**Task:**
Could you set down the listing below exactly, leaving out its pictures?

- Opening Delimiter -

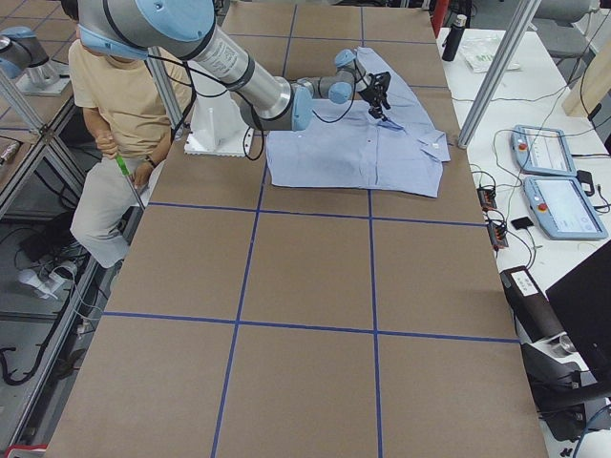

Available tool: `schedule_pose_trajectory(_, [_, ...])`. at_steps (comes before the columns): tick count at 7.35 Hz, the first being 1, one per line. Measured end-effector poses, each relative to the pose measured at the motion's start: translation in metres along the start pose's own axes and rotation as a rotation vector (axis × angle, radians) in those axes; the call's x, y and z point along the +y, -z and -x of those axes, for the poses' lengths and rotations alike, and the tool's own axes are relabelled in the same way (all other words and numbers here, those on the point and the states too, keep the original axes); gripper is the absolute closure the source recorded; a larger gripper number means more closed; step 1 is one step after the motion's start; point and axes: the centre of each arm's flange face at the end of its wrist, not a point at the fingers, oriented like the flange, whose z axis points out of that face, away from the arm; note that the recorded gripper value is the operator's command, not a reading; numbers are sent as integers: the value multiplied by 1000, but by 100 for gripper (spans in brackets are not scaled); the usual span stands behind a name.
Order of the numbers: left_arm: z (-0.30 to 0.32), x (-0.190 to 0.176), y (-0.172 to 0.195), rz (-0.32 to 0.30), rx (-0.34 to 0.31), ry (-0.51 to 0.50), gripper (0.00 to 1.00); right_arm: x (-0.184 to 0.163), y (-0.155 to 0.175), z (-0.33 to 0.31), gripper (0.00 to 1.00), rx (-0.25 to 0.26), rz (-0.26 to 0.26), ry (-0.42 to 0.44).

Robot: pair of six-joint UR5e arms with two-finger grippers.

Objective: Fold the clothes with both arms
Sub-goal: 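Lay the sleeve down near the collar and open the right gripper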

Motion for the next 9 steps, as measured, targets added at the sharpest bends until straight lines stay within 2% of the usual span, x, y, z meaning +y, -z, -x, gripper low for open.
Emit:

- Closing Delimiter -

**Task output:**
Available tool: `schedule_pose_trajectory(_, [_, ...])`. at_steps (comes before the columns): tick count at 7.35 Hz, the first being 1, one per line. Measured end-effector poses, each relative to the pose measured at the motion's start: translation in metres along the start pose's own axes and rotation as a rotation vector (axis × angle, radians) in those axes; the call's x, y and z point along the +y, -z and -x of those axes, for the poses' lengths and rotations alike, and the tool's own axes are relabelled in the same way (all other words and numbers here, those on the point and the states too, keep the original axes); gripper is the absolute closure the source recorded; a larger gripper number means more closed; step 1 is one step after the motion's start; point and axes: the centre of each arm's flange face at the end of its wrist, not a point at the fingers, oriented like the flange, whose z axis points out of that face, away from the arm; note that the recorded gripper value is the operator's command, not a reading; numbers are sent as integers: the value multiplied by 1000, but by 100 for gripper (spans in brackets are not scaled); the usual span stands behind a name.
Order of the numbers: left_arm: z (-0.30 to 0.32), x (-0.190 to 0.176), y (-0.172 to 0.195), rz (-0.32 to 0.30), rx (-0.34 to 0.31), ry (-0.51 to 0.50), gripper (0.00 to 1.00); right_arm: x (-0.184 to 0.163), y (-0.155 to 0.175), z (-0.33 to 0.31), gripper (0.00 to 1.00), rx (-0.25 to 0.26), rz (-0.26 to 0.26), ry (-0.42 to 0.44).

Robot: pair of six-joint UR5e arms with two-finger grippers.

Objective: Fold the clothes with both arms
Sub-goal: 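Lay the sleeve down near the collar and open the right gripper
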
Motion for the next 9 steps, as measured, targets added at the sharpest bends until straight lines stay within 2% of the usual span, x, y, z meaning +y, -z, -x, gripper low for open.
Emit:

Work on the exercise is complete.